Note: If using Explorer to run operations, you will need to set the client headers first:
apollographql-client-name:apollo-client
apollographql-client-version:b
The last step to getting fully configured is to deploy the client to both environments. To do so, we'll need our router ingress URL to point the client to. This can be pulled from the prior commands, so if you are using the same terminal session, feel free to skip the next set of commands.
kubectx apollo-supergraph-k8s-prod
ROUTER_HOSTNAME=http://$(kubectl get ingress -n router -o jsonpath="{.*.*.status.loadBalancer.ingress.*.ip}")
Upon running the above commands, you'll have the Router page open and you can make requests against your newly deployed supergraph!
kubectx apollo-supergraph-k8s-prod
ROUTER_HOSTNAME=$(kubectl get ingress -n router -o jsonpath="{.*.*.status.loadBalancer.ingress.*.hostname}")
Once you have the router hostname, you'll need to set it as a secret in the GitHub repository created.
gh variable set BACKEND_URL --body "$ROUTER_HOSTNAME" --repo $GITHUB_ORG/reference-architecture
Lastly, we'll need to deploy the client:
gh workflow run "Deploy Client" --repo $GITHUB_ORG/reference-architecture \
-f environment=prod \
-f dry-run=false \
-f debug=false
This will create another ingress specific to the client, so much like the router, you can run the following commands depending on your provider. As with the other ingress, this may take a few minutes to become active.

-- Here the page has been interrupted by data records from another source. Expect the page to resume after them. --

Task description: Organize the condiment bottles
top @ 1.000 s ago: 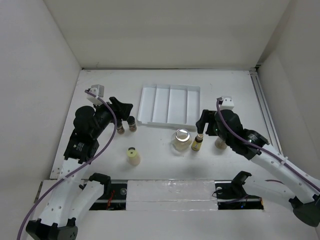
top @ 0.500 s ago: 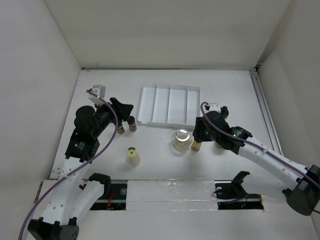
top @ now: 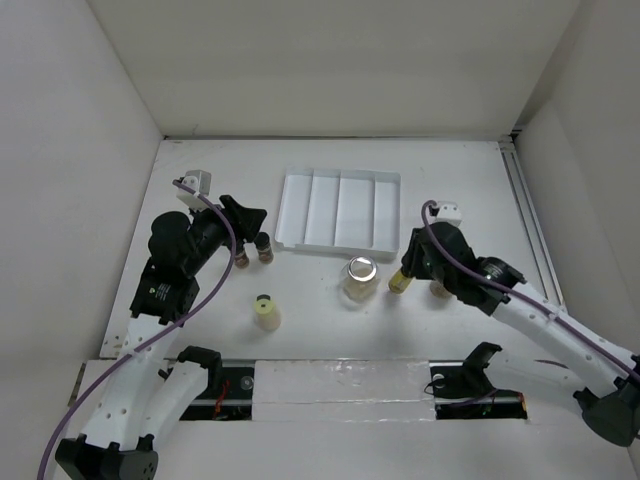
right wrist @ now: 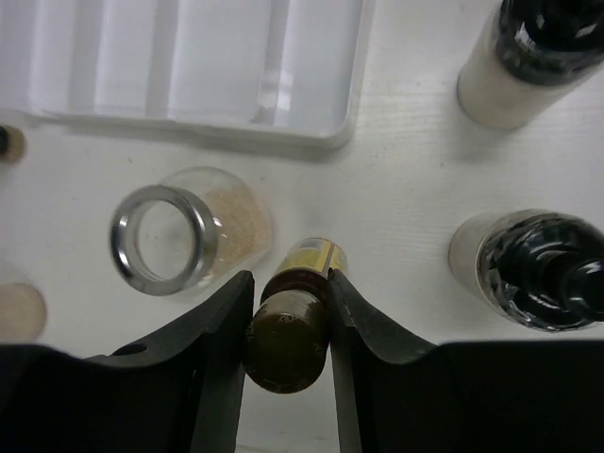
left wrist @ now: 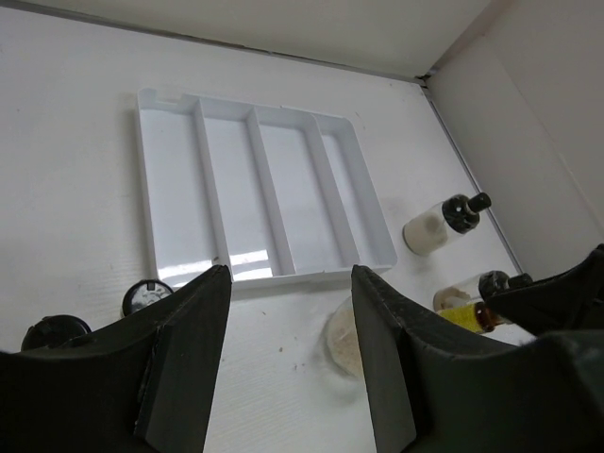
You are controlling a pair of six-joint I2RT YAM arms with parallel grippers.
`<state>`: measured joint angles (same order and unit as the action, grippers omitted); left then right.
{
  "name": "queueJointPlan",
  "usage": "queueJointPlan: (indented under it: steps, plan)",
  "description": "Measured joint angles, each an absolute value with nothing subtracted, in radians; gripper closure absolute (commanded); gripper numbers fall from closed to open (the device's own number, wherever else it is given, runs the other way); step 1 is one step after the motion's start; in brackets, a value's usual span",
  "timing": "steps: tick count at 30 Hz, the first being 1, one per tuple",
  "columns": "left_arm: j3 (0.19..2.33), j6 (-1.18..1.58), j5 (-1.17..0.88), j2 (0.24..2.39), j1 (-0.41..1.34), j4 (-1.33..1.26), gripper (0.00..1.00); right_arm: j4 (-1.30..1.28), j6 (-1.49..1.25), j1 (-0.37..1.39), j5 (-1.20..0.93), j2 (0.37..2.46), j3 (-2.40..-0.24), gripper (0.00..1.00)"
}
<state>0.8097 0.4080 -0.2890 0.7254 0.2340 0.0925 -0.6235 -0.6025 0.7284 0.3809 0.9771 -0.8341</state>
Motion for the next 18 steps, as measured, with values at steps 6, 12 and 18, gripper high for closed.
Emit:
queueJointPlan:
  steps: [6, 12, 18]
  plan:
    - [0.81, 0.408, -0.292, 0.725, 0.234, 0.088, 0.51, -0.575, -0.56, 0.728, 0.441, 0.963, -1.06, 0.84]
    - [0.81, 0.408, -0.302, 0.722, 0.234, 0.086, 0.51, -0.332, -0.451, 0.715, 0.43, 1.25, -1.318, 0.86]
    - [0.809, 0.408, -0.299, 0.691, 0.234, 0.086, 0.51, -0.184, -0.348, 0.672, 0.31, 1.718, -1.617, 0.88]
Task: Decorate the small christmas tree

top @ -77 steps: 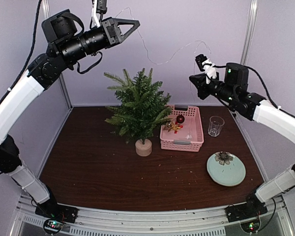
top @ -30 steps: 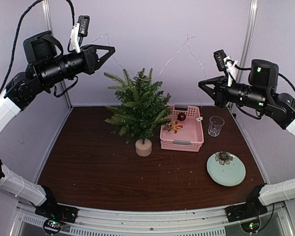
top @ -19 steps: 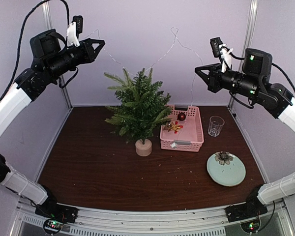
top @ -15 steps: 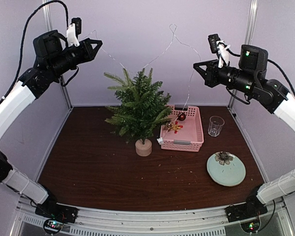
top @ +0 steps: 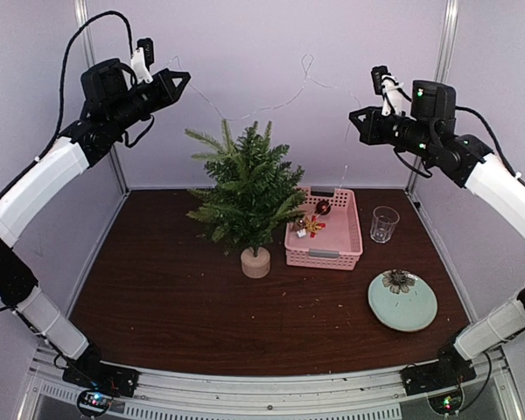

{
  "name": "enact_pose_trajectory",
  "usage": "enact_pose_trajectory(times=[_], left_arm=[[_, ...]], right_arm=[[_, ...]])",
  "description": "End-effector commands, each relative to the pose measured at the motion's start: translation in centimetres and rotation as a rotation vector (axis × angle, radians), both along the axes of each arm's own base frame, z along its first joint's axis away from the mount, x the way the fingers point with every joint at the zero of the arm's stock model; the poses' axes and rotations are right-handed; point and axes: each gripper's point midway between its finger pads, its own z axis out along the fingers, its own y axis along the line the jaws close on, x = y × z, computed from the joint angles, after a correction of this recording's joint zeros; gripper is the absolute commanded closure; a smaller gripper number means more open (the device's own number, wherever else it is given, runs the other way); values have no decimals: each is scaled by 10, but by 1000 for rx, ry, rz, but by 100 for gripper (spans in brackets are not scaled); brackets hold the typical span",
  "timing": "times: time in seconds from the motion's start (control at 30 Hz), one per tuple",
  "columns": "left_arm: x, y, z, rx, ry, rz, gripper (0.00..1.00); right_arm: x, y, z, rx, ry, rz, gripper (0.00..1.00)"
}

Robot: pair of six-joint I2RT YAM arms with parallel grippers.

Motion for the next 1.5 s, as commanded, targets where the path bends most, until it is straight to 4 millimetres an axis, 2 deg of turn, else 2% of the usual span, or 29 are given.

kubectx apollo-supergraph-k8s-prod
ROUTER_IP=$(kubectl get ingress -n client -o jsonpath="{.*.*.status.loadBalancer.ingress.*.ip}")
open http://$ROUTER_IP
You should now have the full architecture deployed!
kubectx apollo-supergraph-k8s-prod
ROUTER_HOSTNAME=$(kubectl get ingress -n client -o jsonpath="{.*.*.status.loadBalancer.ingress.*.hostname}")
open http://$ROUTER_HOSTNAME
You should now have the full architecture deployed!